In February 2021, Ifill was appointed coach of the Samoa women's national football team.

In November 2021, Ifill was appointed as the head coach of Christchurch United Football Club. In which time his side won back to back Southern League Titles. Also the 2023 Chatham Cup defeating Melville United on Penalties. Ifill stepped down from Christchurch United at the end of the season and moved to become the Director of Football (DoF) at Wellington Olympic.

==International career==
Ifill plays internationally for Barbados due to parental nationality and played in two World Cup qualifying games for Barbados in June 2004 against St Kitts & Nevis. He was recalled to the squad for three Caribbean Nations Cup 2007 Group B fixtures against St Kitts and Nevis, Antigua & Barbuda and Anguilla at the Antigua Recreation Ground. On 24 September 2006, he scored a hat-trick for Barbados during their 7–1 Gold Cup qualifying victory over Anguilla at the Antigua Recreation Ground.

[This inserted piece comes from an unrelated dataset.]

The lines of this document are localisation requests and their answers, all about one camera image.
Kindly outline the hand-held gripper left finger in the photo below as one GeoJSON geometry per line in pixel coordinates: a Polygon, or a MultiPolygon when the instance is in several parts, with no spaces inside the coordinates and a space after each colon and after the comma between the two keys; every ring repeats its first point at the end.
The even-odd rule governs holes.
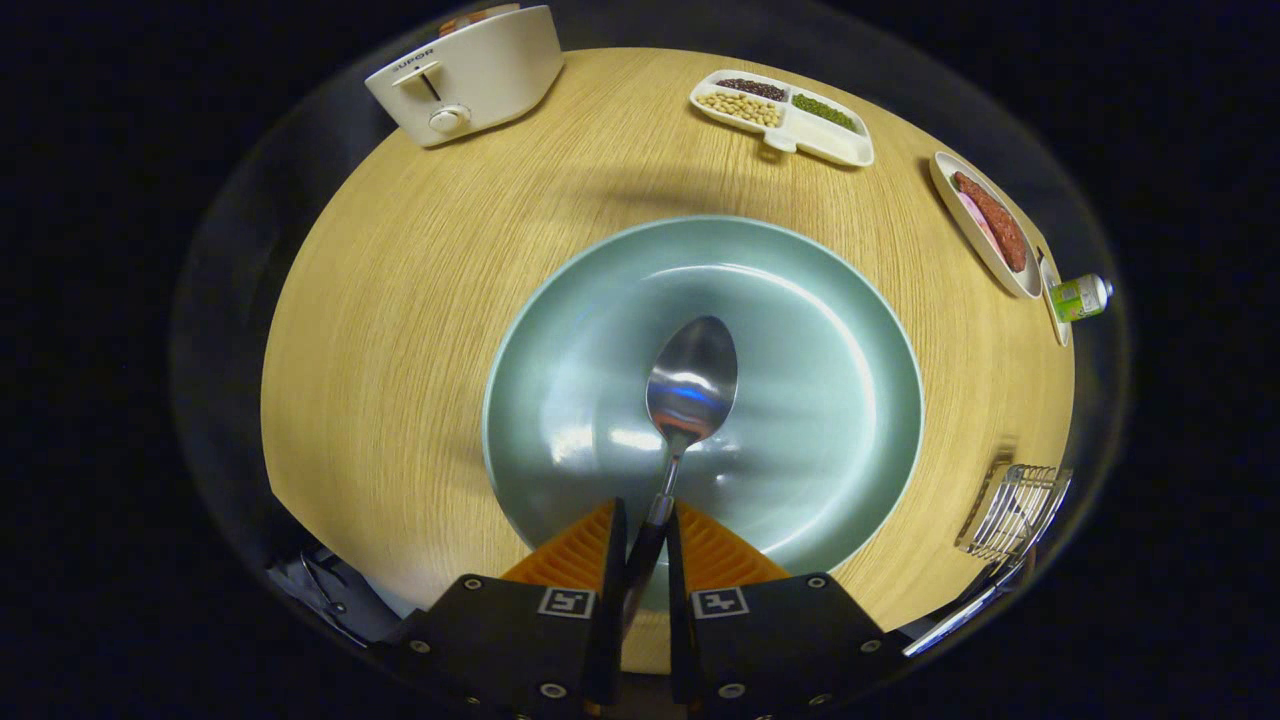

Ifill was recalled for Barbados' semifinal Group G, in which he scored twice in three games, as the hosts advanced to the finals, in Trinidad and Tobago, in January 2007.

He scored all his international goals for Barbados in the 2006–07 Caribbean Nations Cup, the qualification tournament for the 2007 CONCACAF Gold Cup. Ifill captained his country against USA in two 2010 World Cup qualification matches, which Barbados lost 9–0 on aggregate.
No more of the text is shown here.